I actually would like to see side quests that can actually hurt you, like if you go out and help village repair a bridge while the evil boss is making his great spell he succeeds the spell and becomes 3X more powerful. Such as Star Ocean 2 where you can get the harder version of Indalecio through a simple side event (of course, you should have the option to take back your choice so that you're not irrecovably punished for not having a strategy guide).
PostPosted:Sat Jul 16, 2005 12:58 am
by Garford
A RPG is not only about the battle system. It's a combination of plot, environment and finally battle system.
What you guys are complaining about are games that existed on the SNES. Current SMT titles by far do NOT have a high encounter rate.
SMT is release in 1992, 13 years ago. SMT:If is released in 1994, 11 years ago. Persona in 1996, 9 years ago.
The original Japanese version of Persona is probably the last "high encounter" SMT game in the line. I don't recall SMT3: Nocture Maniacs or DSS having that high an encounter rate.
SMT is one of the first RPG I played that has encounter influencing items and as I had mentioned before, they last for a good duration.
There is only 1 main character for SMT, which is you, the hero who somehow came across an ability to summon monster.
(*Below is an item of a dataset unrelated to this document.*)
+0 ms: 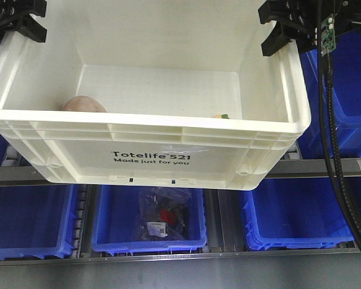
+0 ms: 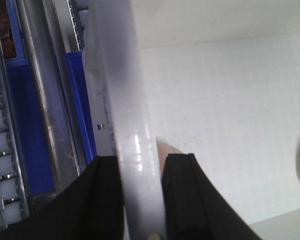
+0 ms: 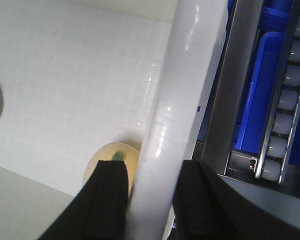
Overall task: Place moving items into box and shelve
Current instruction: 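Hold the tote with both grippers while aligning in front of the shelf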
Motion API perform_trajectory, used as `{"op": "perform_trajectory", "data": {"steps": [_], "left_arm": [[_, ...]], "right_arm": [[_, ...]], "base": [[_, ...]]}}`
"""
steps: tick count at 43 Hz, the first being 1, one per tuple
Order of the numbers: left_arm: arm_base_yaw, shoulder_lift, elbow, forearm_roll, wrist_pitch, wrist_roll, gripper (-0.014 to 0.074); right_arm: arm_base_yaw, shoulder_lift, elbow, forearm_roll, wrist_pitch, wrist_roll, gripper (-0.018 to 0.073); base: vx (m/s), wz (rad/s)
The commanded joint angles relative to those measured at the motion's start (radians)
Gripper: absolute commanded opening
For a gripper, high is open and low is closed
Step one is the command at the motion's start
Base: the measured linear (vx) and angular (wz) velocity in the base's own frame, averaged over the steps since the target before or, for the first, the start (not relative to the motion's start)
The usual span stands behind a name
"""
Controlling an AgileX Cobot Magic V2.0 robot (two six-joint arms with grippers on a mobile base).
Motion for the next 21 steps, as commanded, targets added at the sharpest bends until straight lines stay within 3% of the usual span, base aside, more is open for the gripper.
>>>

The hero is a one man army fighting against heaven or hell to put the plot in ultra simplistic terms. Last I check, the image of hell is a place full of demons and the likes. Think of it as a corrupted version of Pokemon
There isn't any unimportant guy, it is just you, your bunch of demons vs the entire world.
SMT has off hand 2 kinds of physical attack (Guns/Melee), 10 kinds magic attacks (Fire, cold, wind, lightning, earth, holy, curse, nerve, mind, almighty) and 3 kinds of support (healing, buff, debuff).
Monsters can be weak, immune or absorb any attack forms. In SMT it is far from trivial to recover everything before the boss and boss fight are challenging and tactics work since buff/debuffs actually mean something, along with the different avenues of attack.
You don't gain much abilities by fighting. SMT has always being about talking with demons and forming contracts etc with them. Sort of like Pokemon I guess.... You collect demons, fuses them up to make new demons, which is where the bulk of spells etc come from. Battles pretty much just levels your main character so that he can summon more powerful stuff, while hiding in a corner.
As Tort has mentioned, it is not a series for everyone. It is targeted at a very cliche market even in Japan. If you like games with a good plot about the occult, in a modern day setting or like dungeon exploration, SMT is suitable, else, ignore the first few games. SMT3 onwards are more for the general RPG player.
I play SMT mainly for its plot and the Persona line has one of the best music in any RPGs, creating an enjoying atmosphere to me.
PostPosted:Sat Jul 16, 2005 1:02 am
by Tortolia
Garford nailed it.
No series quite has the general ambiance of setting that SMT/Persona does. It's what drew me to it and kept me going. And it's what makes the games worth a look, regardless of your attitudes towards RPG battle systems or dungeon layouts.
PostPosted:Sun Jul 17, 2005 7:15 pm
by SineSwiper
For some reason, I was reminded of 7th Saga. *shudder*
PostPosted:Mon Jul 18, 2005 5:38 pm
by M'k'n'zy
If anyone else is interested in MegaTen I have a board that I post on that is dedicated to MegaTen games.
http://www.popanime.net/megami/phpBB2/index.php
PostPosted:Mon Jul 18, 2005 6:17 pm
by Tortolia
Bookmarked. Thankee.
PostPosted:Mon Jul 18, 2005 9:43 pm
by M'k'n'zy
Anytime, I'm one of the mods, so I figured I would advertise ^_^ I am also the top poster
PostPosted:Tue Jul 19, 2005 5:06 am
by Garford
I've been lurking there since Kuzunoha.net
PostPosted:Tue Jul 19, 2005 7:35 pm
by M'k'n'zy
I just joined up on this newest version. Like the group tho.